### Try it
Pick out all lines in the listing holding the string "white" and copy them.

### Available records
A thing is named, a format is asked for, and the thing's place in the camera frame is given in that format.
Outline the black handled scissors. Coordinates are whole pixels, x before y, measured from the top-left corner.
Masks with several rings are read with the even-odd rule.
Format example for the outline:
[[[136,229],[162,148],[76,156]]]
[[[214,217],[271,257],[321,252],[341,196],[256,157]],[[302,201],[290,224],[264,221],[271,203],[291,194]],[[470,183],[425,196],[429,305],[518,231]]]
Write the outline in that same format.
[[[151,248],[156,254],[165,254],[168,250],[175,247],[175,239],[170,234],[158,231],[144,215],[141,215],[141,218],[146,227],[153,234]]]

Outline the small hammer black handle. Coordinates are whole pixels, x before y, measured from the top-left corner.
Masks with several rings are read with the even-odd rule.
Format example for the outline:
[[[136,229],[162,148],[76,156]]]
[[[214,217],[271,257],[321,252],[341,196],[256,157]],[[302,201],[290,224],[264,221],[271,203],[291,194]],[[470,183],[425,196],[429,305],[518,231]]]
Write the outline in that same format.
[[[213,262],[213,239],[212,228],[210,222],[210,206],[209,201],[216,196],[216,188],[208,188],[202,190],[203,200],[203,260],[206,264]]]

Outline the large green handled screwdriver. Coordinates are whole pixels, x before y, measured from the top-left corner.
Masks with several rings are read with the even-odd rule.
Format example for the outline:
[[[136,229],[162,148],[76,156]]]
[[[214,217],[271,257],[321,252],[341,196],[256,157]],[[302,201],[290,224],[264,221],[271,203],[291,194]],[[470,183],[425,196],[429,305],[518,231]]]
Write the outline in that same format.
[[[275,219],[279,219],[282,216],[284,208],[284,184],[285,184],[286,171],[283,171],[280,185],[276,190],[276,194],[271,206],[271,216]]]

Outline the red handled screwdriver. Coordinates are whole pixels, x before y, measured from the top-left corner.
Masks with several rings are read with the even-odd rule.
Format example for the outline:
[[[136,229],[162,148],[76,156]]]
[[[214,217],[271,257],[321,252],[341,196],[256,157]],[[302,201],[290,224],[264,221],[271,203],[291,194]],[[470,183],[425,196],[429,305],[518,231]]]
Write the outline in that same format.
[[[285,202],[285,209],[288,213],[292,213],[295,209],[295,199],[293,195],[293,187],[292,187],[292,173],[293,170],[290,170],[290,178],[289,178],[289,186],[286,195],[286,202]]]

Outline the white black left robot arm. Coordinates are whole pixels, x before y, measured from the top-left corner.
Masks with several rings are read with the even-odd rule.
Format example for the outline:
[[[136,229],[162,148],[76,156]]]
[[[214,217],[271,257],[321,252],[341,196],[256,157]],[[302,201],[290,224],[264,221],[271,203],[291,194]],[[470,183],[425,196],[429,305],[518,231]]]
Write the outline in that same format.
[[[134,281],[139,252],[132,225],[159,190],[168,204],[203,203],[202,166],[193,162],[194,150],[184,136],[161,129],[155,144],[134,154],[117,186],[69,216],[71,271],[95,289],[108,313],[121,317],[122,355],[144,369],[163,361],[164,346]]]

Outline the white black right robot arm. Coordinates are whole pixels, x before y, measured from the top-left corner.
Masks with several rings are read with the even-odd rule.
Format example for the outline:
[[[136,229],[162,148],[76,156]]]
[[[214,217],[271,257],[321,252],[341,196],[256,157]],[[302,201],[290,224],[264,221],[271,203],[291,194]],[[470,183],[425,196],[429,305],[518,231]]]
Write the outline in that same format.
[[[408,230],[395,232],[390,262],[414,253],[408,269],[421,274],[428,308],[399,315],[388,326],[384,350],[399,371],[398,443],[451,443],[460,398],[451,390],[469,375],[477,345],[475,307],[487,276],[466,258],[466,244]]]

### Result of the exercise
Outline the white black left robot arm. Coordinates are whole pixels, x before y, measured from the top-left corner.
Outline the white black right robot arm. Coordinates are whole pixels, x before y, measured from the top-left corner.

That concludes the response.